## Activity
Exactly as they appear below, repeat the lines from the one with "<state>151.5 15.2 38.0" through the one with "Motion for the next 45", and no others.

[Records contained in a dataset]
☆ ☆ ☆ ☆ ☆ ☆ ☆
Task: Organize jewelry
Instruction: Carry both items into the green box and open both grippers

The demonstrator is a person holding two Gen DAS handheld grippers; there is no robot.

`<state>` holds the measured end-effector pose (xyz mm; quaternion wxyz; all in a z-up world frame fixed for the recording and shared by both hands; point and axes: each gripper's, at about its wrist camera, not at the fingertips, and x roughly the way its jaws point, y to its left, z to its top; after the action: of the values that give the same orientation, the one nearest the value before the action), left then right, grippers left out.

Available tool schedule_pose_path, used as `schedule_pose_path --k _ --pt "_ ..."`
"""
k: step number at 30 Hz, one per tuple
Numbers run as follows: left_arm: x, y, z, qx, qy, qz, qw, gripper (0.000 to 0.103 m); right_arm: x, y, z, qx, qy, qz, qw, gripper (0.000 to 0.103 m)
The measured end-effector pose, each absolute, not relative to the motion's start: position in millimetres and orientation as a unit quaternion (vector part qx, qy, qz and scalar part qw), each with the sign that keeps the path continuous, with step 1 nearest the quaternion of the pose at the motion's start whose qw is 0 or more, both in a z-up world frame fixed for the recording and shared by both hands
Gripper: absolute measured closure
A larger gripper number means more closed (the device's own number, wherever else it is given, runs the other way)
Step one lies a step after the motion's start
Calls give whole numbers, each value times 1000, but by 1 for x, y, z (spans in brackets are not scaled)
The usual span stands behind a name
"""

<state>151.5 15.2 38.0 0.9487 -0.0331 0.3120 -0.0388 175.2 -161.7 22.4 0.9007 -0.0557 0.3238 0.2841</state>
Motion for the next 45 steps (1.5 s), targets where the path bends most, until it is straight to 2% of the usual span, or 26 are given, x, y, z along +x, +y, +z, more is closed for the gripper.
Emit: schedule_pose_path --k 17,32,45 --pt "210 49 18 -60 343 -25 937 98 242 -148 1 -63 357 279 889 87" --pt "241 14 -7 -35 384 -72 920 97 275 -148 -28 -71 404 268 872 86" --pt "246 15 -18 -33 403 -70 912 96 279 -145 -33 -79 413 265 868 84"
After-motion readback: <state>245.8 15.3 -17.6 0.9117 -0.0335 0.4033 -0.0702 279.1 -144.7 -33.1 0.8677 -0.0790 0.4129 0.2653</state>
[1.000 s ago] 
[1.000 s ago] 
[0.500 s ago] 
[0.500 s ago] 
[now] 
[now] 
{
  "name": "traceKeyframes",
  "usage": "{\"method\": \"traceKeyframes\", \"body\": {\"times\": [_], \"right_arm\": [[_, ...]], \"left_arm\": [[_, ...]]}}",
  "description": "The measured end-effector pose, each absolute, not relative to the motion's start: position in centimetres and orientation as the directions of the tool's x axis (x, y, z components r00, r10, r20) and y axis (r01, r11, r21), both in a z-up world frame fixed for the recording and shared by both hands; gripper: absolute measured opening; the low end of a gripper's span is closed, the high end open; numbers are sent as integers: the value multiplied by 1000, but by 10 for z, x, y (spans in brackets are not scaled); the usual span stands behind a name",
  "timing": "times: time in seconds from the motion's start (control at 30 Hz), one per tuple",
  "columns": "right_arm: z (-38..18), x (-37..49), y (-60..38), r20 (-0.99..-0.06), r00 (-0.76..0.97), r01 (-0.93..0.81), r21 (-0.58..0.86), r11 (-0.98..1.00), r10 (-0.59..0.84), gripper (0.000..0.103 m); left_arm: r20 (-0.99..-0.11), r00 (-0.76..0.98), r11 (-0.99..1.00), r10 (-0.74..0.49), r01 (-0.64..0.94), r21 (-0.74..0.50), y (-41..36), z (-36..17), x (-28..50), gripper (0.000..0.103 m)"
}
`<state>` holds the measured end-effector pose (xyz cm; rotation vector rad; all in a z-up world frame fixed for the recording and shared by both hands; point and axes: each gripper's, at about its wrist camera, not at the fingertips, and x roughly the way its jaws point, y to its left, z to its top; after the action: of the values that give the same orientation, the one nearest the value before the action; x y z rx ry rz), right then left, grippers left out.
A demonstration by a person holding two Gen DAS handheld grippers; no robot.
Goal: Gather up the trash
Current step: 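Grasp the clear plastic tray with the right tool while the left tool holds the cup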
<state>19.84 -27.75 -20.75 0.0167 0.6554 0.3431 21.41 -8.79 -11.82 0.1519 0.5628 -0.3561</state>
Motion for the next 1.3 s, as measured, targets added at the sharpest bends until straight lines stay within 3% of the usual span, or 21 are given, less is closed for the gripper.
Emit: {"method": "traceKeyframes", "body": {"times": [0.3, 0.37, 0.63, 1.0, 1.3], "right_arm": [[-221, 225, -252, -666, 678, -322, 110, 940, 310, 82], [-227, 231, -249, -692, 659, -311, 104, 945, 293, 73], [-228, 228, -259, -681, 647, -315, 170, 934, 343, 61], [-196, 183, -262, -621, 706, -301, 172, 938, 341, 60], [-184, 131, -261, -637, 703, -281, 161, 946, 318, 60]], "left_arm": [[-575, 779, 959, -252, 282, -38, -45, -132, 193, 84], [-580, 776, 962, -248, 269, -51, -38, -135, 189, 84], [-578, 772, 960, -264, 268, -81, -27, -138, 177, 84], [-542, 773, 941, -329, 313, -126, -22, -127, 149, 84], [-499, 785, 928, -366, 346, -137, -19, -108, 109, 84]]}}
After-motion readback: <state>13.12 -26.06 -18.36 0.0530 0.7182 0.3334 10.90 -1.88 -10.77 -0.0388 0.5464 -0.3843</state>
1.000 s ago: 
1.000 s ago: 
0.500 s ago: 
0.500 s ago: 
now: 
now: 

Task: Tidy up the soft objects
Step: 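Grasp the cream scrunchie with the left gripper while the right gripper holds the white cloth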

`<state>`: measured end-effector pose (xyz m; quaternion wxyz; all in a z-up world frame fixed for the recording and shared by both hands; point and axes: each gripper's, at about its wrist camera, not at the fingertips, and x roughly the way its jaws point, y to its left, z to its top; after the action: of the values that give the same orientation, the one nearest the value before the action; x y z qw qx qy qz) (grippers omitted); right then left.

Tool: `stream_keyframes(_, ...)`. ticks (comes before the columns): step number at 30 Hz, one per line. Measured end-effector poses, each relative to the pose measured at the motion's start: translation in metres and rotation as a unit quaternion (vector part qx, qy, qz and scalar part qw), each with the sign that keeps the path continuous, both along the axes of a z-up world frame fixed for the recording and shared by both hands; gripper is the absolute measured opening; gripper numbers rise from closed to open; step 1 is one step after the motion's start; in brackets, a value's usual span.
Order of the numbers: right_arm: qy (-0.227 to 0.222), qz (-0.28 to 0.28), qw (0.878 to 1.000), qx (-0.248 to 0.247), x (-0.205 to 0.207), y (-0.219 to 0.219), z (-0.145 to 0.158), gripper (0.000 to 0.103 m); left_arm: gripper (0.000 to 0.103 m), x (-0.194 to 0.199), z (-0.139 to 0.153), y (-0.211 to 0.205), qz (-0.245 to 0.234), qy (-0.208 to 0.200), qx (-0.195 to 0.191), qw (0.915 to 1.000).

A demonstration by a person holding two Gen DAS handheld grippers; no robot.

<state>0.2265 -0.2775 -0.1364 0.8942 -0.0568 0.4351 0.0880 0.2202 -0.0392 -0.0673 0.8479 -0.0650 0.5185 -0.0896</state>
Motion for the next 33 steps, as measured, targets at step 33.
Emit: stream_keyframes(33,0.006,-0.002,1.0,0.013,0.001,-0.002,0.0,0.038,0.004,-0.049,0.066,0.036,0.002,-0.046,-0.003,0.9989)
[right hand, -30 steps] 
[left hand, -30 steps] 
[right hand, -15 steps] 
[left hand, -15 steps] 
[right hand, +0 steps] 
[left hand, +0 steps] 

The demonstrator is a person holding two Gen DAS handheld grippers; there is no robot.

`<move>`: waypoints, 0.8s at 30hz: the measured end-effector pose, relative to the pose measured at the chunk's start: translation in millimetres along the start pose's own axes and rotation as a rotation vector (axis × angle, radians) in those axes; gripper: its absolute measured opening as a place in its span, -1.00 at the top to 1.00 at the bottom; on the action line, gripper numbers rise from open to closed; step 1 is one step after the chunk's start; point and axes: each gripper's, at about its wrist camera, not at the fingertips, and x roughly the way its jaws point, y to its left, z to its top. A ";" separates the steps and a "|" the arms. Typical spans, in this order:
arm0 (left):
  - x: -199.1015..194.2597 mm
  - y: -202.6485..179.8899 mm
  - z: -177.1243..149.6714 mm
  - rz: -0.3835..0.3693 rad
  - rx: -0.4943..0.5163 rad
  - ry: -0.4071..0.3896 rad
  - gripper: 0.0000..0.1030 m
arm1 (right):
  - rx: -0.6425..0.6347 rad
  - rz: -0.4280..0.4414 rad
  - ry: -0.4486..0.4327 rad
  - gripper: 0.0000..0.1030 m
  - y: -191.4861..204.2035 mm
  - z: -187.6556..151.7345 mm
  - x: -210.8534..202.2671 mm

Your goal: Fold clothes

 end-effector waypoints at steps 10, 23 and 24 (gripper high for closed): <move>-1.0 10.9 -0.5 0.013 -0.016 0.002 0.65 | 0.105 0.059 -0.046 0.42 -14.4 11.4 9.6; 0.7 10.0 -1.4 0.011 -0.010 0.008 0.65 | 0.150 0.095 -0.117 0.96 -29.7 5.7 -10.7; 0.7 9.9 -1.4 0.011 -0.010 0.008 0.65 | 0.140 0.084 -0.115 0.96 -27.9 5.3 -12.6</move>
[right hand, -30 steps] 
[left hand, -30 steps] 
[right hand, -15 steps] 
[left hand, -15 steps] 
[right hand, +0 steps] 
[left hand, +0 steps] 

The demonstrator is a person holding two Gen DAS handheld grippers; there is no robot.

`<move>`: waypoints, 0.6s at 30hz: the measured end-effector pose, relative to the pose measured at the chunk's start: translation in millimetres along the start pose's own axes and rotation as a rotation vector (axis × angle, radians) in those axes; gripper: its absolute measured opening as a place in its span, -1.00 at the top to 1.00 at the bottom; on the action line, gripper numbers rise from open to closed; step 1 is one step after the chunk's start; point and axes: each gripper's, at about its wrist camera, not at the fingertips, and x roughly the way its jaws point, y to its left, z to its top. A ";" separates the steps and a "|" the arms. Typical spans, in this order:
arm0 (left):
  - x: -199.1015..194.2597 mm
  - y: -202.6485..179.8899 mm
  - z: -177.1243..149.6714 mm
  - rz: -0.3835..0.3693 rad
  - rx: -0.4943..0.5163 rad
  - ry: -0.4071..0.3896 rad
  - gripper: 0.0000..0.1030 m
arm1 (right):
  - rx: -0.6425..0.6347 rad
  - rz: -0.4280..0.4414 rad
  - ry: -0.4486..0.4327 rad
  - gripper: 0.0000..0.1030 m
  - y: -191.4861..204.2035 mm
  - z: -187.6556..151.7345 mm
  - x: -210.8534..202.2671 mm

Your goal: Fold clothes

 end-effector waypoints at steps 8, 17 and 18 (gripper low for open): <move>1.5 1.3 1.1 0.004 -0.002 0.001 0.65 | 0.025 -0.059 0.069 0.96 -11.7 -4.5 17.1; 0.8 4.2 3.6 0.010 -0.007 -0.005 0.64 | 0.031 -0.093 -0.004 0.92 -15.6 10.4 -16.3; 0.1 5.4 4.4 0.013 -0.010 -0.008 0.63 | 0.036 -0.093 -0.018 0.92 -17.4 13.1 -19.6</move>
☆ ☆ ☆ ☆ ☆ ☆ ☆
## Answer to the exercise
<state>151.5 15.2 38.0 0.9487 -0.0331 0.3120 -0.0388 175.2 -161.7 22.4 0.9007 -0.0557 0.3238 0.2841</state>
Motion for the next 45 steps (1.5 s), targets where the path bends most, until it is straight to 2% of the usual span, or 26 are given, x, y, z along +x, +y, +z, more is closed for the gripper.

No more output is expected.